Высокие космеи, отягощенные розовыми и белыми цветами, заглядывали в окна беседки, мяу спал, свернувшись клубочком у меня на плече, Андрей Константинович мешал ложечкой сахар в кофе, и я упивалась этим мирным зрелищем. Андрей Константинович отложил ложечку, взял чашку в руку и, поймав мой взгляд, подмигнул с нескрываемым чувством превосходства.
— Ну что, разглядела меня у колодца? — спросил он, рисуясь первым и единственным красавцем Пакавене, но тут огромный жук-олень, похожий на боевой вертолет, вылетел из космей и плюхнулся с размаху прямо в голубую чашку. Рука дрогнула, горячий кофе пролился на джинсы, а чашка ухнула на пол. Мяу приоткрыл один глаз, и в один момент желтое поле глаза затянулось черным, тельце свилось в пружину, а лапки удлинились коготками.
— Что, ведьма, никак успокоиться не можешь! — стукнул потерпевший кулаком по столу, и от утренней благости бытия остались бы одни воспоминания, но я тут же с обиженным видом принесла из кухни новую голубую чашку.

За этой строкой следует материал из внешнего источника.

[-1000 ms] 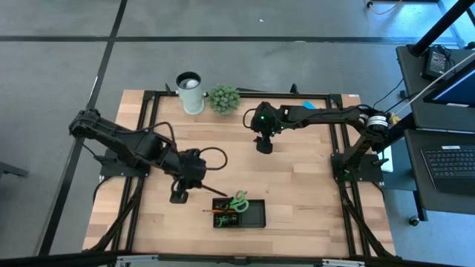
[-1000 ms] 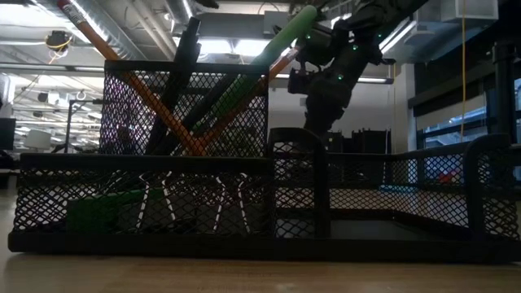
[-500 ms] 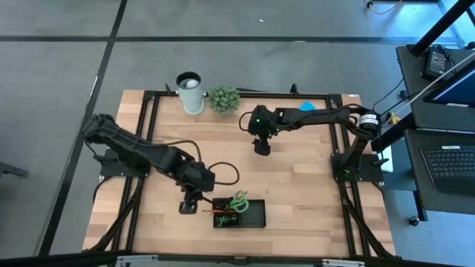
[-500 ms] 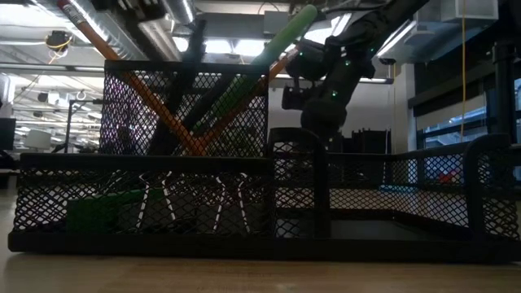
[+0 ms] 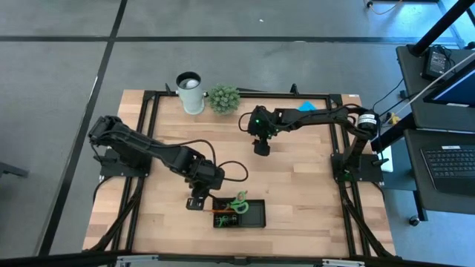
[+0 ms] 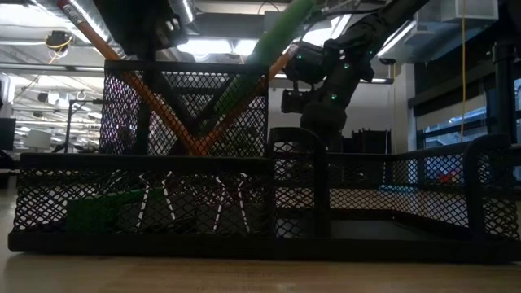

— Суицидную пилюльку успела всунуть? — спросил он уже на тон ниже.
Тогда я пообещала немедленно простирнуть все, что нужно, благо наш Андрюс был шикарным парнем и имел вторую пару штанов. Его пыл тут же угас, но этот раунд мы тоже выиграли, и я мыла посуду на кухне, напевая оперным голосом с интонациями Ларисы Андреевны любимую песенку своего мяу, указывавшую на его самую страшную тайну — в глубине души он был кошечкой, а не котом.
Там сидела Мурка В кожаной тужурке, Из кармана виден был наган…
После завтрака мы отправились к Эугении. Она приняла нас чрезвычайно сухо, всем своим видом демонстрируя, что является жертвой шантажа и неблагоприятных обстоятельств.
— Пани Эугения! — решилась я почти сразу же на свое собственное расследование, — хотелось бы сначала кое-что объяснить. Так уж получилось, но эта история коснулась нас. Я не знаю, что думает Андрей Константинович, но я-то сомневаюсь по ряду обстоятельств, что ваш муж был убийцей. Вот украсть он мог — это точно известно! Но как вы объясните, что он уже второй раз фигурирует в подобных историях?
— Он и тогда не убивал, он очень любил меня, — разволновалась пани, — а к Вельминой дочке был неравнодушен Юлиус, отец звонаря. Женатый был, и сын рос, а на девчонку заглядывался!
— Вы считаете, это он убил ее?
— Я об этом уже почти сорок лет думаю, но не могу ничего понять, хотя это и перевернуло мою жизнь.
Я тогда училась в техникуме, и мне председатель обещал место школьной учительницы. Я верила, что Тадас невиновен, но как я могла учить детей, если мой муж оказался замешанным в эту историю?